It is both surprising and disturbing that someone as well-informed as Martin Jacques usually is has failed to recognise to what degree Washington has indeed noticed China's increasing independence of action and the fact that it has responded, mainly, as is its wont, with military measures. For readers who desire a more clear-sighted analysis, based upon such nitty-gritty matters as where Washington is dispatching the troops, should read - or, as the case may be, re-read - Professor Michael Klare's clear-sighted article Containing China, which was posted on the invaluable TomDispatch website nearly a month ago....*

*Attentive readers will note that Professor Klare's article was mentioned, and a link provided on this page on 19 April, the day after it was published on Tom Dispatch - a claim which can easily be verified by scrolling up this page to that date....

13 May 2006.

  • In today's number of the Asia Times, Gareth Porter has published a thoughtful article, entitled Iranian nukes not the issue, on what really is at issue between that country and the United States, i e, Iran's (and the United States') future role in Southwest Asia. Below, the comment I posted to my StumbleUpon page :

Just as the US war on Iraq was never about the latter's non-extant WMD (the former, of course, has quite a few), neither is the crux of the US-Iranian problem Iran's alleged - but never demonstrated - nuclear weapons programme ; rather it is the US desire to remake Southwest and Central Asia in its own neoconservative, corporate image. Gareth Porter provides some details...

14 May 2006.

  • A Mr Aleksander Boyd, with whom I previously have had the not unalloyed pleasure of corresponding (more on that below) recently published a comment, entitled, Guess who's coming to dinner with Red Ken (the title doesn't leave much to the reader's imagination concerning Mr Boyd's attitude to the dinner party, does it ?), in the London Times. Below the response, with slight editorial modifications, I posted to StumbleUpon

To my mind, there is no activity so destructive of human - and all other - rights than War ; those who desire confirmation need merely turn their gazes toward what is going on in places like Afghanistan and Iraq. To the best of my knowledge, unlike the type of leaders that Mr Boyd so fervently admires, Señor Chávez has not led his country to war, pre-emptive or otherwise.
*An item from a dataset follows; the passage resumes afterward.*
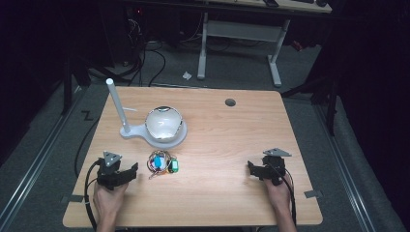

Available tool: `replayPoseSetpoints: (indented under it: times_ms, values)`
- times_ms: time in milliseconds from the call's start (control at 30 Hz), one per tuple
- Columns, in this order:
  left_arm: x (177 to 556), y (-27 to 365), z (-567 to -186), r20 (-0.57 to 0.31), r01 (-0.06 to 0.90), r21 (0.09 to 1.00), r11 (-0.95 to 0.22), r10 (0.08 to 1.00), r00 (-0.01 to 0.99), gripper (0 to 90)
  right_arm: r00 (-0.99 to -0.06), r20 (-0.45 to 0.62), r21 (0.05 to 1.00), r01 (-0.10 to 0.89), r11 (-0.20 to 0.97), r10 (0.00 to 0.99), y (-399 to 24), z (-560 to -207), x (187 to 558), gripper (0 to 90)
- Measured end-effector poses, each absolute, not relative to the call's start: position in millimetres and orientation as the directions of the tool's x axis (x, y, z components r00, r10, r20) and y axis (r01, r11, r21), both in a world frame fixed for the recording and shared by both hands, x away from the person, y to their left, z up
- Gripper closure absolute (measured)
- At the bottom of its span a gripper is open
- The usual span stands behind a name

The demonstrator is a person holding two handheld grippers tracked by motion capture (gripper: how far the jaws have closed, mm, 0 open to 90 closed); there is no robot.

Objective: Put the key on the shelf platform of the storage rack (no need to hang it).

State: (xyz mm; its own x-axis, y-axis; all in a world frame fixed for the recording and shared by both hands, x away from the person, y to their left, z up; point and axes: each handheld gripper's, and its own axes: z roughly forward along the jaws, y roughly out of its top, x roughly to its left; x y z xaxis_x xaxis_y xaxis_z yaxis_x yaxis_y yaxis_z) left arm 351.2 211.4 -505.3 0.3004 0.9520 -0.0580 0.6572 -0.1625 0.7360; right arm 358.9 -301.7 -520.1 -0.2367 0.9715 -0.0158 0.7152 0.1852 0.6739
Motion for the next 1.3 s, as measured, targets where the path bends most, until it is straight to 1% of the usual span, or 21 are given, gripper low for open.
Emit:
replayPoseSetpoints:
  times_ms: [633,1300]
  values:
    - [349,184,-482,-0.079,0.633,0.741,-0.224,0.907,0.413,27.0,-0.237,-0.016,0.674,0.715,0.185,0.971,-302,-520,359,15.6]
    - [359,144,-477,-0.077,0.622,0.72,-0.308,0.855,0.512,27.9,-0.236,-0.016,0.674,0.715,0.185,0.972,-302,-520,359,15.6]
So more power to Mr Livingstone - please go on choosing the dinner guests you invite to the mayor's mansion from among those who are not enamoured of war. As for Mr Boyd, a measure of his thinking - and the validity of his claims concerning electronic voting irregularities - can be taken by reading his postings and the responses, among those my own, on the Venezuelan Truth Dig

16 May 2006.

  • In an article entitled Now America reacts, published yesterday on his Working for change site, Geov Parrish notes the unspoken priorities that seem to lie behind the continuing decline in Mr Bush's poll numbers in the USA. This is the comment I posted to my Stumbleupon page :

It is always edifying - if not always flattering to our sense of justice - to see what priorities we exhibit when we choose to become outraged. It was not the three million dead in Indochina which finally turned the people of the United States against the war of aggression being conducted there, but the approx 55 000 deaths of US soldiers, mainly draftees. In Iraq, the hundreds of thousands of Iraqi dead weigh little when placed in the balance against (acknowledged) US military deaths, now creeping up to 2500. And it seems that rather than the criminal war in Iraq (and one might add, equally criminal threats of going to war against Iran), it is now domestic spying that is pushing Mr Bush's poll numbers ever lower and lower. But as Mr Parrish puts it, « if Saddam Hussein is on trial for crimes against humanity, why isn't George W. Bush ?»....

18 May 2006.

  • In an article in today's Guardian, il Professore, Romano Prodi, Italy's new prime minister, is cited as describing the United States' invasion of Iraq as a «grave mistake» (grave errore). That it was that - even though Halliburton and certain oil companies have managed to profit handsomely from it - is uncontestable. But there is more to be said, as I note in a posting to StumbleUpon :

What Professore Prodi has not said - does not dare to say - was that the invasion was «pire qu'une faute, c'était un crime» (pace Talleyrand)....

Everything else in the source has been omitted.